16. 512 F.2d 793 (5th Cir.1975).
17. Id. at 797.
20. The other cases cited by the district court contained similar language, i.e., included “day to day” or “everyday.” See, e.g ., McNeily v. Lumbermens Mut. Cas. Co., 647 F.Supp. 1567, 1569–70 (E.D.Mich.1986) ( “day-to-day travel to and from work” exclusion did not apply to employee who was required to come to work for an open house on Saturday); Ligo v. Cont'l Cas. Co., 338 F.Supp. 519, 524 (W.D.Pa.1972) (“everyday travel to and from work” exclusion did not apply to employee required to deviate from his regular commute to pick up employer's mail); Morningstar v. Ins. Co. of N. Am., 295 F.Supp. 1342, 1346 (S.D.N.Y.1969) (“commutation travel” exclusion did not apply to employee who deviated from normal commuting route to discuss business at another company).
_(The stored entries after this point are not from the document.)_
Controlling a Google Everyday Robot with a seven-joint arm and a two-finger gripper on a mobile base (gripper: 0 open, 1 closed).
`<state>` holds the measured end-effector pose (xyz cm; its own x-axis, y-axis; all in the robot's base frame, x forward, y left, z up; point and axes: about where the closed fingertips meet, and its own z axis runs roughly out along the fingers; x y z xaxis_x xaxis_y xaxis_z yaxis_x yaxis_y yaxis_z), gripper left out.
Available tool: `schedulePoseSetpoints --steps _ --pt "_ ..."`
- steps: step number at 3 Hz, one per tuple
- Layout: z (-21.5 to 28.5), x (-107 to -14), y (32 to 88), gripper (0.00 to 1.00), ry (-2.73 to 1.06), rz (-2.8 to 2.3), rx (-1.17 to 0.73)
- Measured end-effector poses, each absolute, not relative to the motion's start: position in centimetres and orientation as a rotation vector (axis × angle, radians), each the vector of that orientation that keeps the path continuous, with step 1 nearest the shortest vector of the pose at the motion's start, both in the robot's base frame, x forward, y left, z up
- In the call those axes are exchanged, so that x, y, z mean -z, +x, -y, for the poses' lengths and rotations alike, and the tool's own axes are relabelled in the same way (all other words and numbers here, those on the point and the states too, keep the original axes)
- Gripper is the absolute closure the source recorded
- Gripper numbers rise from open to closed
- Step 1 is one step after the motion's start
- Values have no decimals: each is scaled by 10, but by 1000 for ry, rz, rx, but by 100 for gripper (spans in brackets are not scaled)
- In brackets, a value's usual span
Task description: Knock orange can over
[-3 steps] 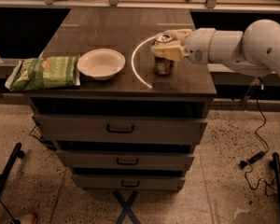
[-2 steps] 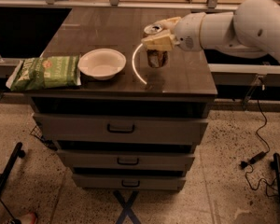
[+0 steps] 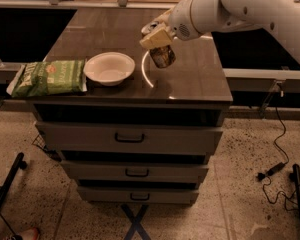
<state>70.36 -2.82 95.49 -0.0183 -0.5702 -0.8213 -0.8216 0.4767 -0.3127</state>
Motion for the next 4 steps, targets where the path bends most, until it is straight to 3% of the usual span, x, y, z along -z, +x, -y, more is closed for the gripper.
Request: schedulePoseSetpoints --steps 3,4 --pt "4 -940 748 100 -1354 -1701 -341" --pt "18 -930 762 100 -1433 -1773 -287"
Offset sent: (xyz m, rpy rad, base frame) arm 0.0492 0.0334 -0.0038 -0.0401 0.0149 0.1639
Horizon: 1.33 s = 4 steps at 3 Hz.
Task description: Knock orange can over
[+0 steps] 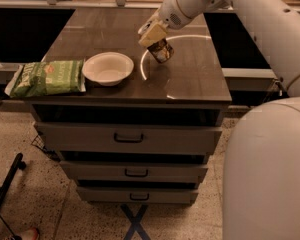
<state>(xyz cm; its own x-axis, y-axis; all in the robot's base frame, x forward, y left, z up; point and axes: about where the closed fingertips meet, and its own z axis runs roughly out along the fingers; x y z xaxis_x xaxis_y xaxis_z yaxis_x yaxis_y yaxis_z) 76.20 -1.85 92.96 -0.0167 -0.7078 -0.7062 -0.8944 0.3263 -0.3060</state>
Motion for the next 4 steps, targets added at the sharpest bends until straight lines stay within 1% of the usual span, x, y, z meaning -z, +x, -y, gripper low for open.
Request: schedulePoseSetpoints --steps 2,3,4 --pt "71 -920 766 100 -1535 -1948 -82" --pt "75 -900 759 87 -1631 -2025 -28" --pt "63 -871 745 63 -1751 -2087 -59"
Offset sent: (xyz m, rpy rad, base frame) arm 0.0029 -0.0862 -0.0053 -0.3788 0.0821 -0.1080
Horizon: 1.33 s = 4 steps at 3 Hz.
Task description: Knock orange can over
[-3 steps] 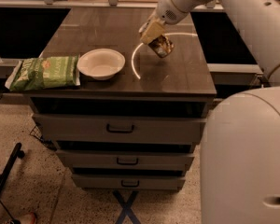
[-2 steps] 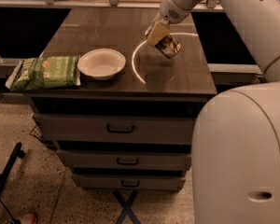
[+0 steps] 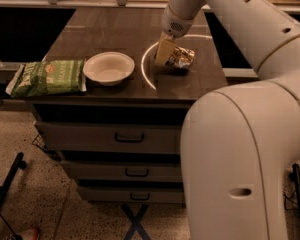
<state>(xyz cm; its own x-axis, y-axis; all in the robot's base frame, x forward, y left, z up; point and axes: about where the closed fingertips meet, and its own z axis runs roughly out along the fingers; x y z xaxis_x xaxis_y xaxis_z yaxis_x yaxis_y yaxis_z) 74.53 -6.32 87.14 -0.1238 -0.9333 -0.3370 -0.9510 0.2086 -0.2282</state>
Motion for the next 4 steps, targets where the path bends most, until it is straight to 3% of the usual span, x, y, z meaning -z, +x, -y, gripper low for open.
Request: schedulePoseSetpoints --steps 2,3,4 --pt "60 -863 744 17 -1771 -2098 -72" --pt "58 -860 745 0 -1774 -2099 -76" --pt "58 -860 745 0 -1774 -2099 -76"
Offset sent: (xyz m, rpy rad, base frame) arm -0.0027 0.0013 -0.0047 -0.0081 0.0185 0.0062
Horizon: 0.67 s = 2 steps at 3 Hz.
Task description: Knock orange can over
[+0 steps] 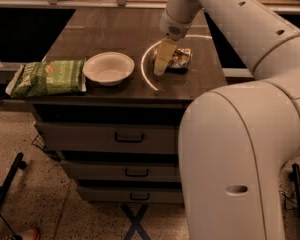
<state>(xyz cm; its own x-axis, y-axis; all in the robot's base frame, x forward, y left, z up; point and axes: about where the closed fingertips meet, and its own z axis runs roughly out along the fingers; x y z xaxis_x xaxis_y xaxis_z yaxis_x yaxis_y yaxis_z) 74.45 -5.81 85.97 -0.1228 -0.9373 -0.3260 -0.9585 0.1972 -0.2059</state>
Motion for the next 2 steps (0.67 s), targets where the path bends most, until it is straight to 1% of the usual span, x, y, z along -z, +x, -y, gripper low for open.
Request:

22. See Holland, 576 F.3d at 246 n. 2. See also Duhon v. Texaco, Inc., 15 F.3d 1302, 1307 n. 3 (5th Cir.1994) (“However, the reviewing court is not rigidly confined to this two-step analysis in every case.”).
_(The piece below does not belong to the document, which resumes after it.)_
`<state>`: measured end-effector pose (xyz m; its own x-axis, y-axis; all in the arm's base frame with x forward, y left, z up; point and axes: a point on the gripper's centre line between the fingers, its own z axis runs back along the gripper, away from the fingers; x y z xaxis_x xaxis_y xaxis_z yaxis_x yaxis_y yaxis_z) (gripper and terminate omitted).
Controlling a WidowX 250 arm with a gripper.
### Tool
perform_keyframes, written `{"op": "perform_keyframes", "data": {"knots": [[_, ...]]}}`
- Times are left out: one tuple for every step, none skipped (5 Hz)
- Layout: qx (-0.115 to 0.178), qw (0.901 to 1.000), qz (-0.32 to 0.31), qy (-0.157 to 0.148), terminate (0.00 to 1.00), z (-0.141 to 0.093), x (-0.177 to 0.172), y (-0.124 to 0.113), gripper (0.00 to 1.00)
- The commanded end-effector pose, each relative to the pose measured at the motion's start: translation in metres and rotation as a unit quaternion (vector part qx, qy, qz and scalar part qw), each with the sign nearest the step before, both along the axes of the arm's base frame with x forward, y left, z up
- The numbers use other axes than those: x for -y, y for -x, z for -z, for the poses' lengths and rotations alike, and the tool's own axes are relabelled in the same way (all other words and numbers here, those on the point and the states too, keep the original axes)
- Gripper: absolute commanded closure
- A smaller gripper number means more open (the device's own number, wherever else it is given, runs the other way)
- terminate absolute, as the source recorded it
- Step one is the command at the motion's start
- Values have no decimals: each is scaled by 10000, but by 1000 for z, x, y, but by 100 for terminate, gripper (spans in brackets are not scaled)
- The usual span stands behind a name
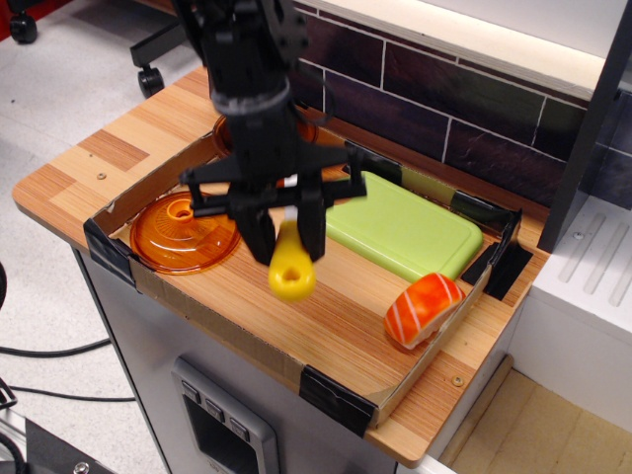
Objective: Put knife on cutting board
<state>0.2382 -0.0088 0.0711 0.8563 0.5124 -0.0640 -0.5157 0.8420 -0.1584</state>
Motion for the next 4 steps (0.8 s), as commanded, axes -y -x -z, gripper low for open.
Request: {"op": "perform_keyframes", "data": {"knots": [[83,9762,-2121,450,0,-28,24,-59,100],[12,9415,-3328,534,0,-23,36,-69,100],[-143,8912,-4487,649,0,-10,46,-72,100],[-184,8432,-5295,915,0,-3,54,-71,100]]}}
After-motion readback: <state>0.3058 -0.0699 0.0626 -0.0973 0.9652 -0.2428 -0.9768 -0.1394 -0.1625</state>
23. Consequently, we need not address Defendants' argument that a business trip had not commenced as required by the Plan because “Coverage for such a trip begins on the later of when an Insured Person leaves his or her place of: (a) residence; or (b) regular employment; for the purpose of going on such trip.” And because we conclude that the Plan Administrator did not abuse its discretion in denying coverage under the Plan, we need not address Defendants' argument that the district court erred in calculating prejudgment interest, or Mr. Porter's argument on cross-appeal that the district court erred in declining to award attorneys' fees.